- Work request -
Please restate, word for word, the lines below that begin at the one with "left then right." and end at the one with "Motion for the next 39". Leave out all other lines.
[Listed records Boundary: Start]
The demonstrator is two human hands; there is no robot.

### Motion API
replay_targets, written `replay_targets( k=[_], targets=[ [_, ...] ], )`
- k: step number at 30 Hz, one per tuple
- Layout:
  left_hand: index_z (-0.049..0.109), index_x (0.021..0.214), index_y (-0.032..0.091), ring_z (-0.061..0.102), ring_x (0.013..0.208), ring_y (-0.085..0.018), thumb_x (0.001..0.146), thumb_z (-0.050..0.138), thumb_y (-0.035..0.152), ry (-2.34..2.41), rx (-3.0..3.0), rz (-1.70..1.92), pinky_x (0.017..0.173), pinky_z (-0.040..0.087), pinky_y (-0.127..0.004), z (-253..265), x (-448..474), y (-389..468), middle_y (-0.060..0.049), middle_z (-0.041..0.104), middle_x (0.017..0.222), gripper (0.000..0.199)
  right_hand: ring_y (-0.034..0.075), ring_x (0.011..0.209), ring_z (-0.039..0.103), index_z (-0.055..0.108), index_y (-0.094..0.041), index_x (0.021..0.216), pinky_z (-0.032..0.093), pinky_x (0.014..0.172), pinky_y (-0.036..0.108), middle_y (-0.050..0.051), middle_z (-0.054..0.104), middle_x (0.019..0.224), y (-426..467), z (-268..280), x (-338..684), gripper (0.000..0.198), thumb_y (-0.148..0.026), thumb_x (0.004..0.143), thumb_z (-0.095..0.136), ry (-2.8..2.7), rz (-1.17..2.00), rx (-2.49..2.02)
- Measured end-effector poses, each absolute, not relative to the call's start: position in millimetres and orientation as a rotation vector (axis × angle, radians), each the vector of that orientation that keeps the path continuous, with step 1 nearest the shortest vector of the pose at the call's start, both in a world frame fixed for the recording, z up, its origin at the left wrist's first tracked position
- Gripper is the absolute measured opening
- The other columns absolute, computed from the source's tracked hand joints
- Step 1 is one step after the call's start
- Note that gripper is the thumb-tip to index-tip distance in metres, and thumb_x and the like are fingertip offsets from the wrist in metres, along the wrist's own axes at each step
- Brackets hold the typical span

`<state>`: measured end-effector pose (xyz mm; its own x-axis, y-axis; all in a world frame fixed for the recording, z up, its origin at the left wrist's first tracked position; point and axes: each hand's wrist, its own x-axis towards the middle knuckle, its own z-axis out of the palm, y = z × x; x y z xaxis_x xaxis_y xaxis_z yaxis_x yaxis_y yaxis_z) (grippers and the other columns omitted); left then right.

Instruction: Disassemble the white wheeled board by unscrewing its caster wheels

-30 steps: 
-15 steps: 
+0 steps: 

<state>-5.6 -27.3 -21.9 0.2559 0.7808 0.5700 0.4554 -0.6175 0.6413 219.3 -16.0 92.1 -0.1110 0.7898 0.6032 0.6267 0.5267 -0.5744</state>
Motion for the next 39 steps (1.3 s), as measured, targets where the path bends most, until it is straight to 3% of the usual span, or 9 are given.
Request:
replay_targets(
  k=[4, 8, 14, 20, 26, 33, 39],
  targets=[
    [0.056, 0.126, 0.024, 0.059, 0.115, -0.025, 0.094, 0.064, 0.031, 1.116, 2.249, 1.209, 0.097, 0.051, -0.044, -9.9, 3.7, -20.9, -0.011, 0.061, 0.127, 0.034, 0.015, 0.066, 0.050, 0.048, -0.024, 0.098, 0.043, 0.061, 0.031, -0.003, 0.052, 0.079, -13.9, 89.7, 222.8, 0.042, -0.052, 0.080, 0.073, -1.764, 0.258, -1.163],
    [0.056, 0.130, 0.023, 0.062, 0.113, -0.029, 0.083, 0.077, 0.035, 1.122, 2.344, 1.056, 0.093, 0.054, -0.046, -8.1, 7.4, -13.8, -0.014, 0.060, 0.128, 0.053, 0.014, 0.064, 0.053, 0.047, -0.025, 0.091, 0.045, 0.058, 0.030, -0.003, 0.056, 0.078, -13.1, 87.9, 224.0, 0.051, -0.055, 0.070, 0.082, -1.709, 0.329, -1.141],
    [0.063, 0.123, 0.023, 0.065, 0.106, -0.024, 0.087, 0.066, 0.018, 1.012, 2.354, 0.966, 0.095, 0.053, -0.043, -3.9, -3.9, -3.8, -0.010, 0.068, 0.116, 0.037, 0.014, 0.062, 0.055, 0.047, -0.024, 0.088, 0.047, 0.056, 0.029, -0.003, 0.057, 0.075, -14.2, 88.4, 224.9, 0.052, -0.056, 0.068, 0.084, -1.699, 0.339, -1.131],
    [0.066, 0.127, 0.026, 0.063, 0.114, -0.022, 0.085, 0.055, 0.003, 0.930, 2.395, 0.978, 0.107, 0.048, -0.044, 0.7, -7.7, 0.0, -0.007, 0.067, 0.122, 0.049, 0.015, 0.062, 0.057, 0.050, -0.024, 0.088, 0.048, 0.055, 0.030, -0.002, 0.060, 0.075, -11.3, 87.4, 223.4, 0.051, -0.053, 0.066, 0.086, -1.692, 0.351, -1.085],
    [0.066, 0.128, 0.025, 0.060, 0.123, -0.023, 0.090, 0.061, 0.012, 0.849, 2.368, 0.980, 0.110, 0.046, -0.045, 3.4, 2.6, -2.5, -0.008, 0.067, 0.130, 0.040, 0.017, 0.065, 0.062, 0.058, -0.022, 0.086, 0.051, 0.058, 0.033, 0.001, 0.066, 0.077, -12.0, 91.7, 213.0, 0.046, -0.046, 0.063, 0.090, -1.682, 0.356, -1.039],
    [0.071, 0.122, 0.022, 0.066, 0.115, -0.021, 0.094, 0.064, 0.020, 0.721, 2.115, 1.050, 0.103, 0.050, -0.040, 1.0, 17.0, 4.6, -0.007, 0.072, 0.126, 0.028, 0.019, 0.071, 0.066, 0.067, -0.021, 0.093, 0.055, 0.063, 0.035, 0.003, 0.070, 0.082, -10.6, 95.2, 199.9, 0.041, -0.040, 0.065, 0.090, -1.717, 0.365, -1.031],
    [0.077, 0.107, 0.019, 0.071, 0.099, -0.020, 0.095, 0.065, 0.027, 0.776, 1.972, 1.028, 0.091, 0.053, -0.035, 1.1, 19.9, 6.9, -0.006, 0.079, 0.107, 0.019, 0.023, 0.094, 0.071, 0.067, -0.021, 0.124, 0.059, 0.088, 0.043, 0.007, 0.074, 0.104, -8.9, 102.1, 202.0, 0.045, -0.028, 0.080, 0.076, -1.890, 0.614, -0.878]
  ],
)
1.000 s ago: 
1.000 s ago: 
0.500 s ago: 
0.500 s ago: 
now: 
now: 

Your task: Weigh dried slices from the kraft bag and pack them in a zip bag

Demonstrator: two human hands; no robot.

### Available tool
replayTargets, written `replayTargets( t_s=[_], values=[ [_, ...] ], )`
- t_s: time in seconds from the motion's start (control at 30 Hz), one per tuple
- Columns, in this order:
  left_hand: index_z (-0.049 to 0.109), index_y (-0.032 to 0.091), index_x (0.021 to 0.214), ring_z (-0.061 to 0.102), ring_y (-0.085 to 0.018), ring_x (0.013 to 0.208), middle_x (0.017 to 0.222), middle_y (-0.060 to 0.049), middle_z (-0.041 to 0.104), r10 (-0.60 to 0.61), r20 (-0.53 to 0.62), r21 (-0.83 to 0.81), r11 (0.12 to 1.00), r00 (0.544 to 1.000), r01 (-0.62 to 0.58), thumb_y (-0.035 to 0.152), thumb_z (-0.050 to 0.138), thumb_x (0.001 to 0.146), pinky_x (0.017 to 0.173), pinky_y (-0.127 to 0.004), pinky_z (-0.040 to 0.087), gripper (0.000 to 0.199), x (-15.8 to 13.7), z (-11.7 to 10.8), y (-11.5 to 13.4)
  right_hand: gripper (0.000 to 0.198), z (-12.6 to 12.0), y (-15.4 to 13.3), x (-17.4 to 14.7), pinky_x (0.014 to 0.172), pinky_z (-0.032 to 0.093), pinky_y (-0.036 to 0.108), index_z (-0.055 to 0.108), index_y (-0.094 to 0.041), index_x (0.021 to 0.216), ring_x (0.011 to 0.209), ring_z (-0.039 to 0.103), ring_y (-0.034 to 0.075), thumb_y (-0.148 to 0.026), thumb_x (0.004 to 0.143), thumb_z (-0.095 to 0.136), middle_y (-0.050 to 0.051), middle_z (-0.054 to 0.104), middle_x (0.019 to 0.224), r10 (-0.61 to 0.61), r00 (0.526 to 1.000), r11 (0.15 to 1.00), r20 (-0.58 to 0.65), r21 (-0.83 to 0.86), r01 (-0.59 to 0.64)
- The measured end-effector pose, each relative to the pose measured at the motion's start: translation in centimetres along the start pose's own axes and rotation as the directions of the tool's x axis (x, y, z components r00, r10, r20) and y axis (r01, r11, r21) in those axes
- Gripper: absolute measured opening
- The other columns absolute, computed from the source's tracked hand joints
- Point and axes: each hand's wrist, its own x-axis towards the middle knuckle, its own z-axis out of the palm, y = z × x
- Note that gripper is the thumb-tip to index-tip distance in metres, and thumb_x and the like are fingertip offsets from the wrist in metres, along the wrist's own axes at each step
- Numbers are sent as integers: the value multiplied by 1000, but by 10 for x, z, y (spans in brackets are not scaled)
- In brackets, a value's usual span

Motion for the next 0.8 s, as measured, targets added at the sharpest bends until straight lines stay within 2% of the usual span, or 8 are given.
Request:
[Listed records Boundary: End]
- Reply -
`<state>`: measured end-effector pose (xyz mm; its own x-axis, y-axis; all in a world frame fixed for the recording, z up, its origin at the left wrist's first tracked position; point and axes: each hand's wrist, its own x-axis towards the middle knuckle, its own z-axis out of the palm, y = z × x; x y z xaxis_x xaxis_y xaxis_z yaxis_x yaxis_y yaxis_z) (grippers and the other columns omitted); left then right.

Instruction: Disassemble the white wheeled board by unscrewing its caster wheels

-30 steps: 
-15 steps: 
+0 steps: 

<state>-5.6 -27.3 -21.9 0.2559 0.7808 0.5700 0.4554 -0.6175 0.6413 219.3 -16.0 92.1 -0.1110 0.7898 0.6032 0.6267 0.5267 -0.5744</state>
Motion for the next 39 steps (1.3 s), as measured, targets where the path bends most, until it is straight to 3% of the usual span, or 9 are given.

The output for this exercise is complete.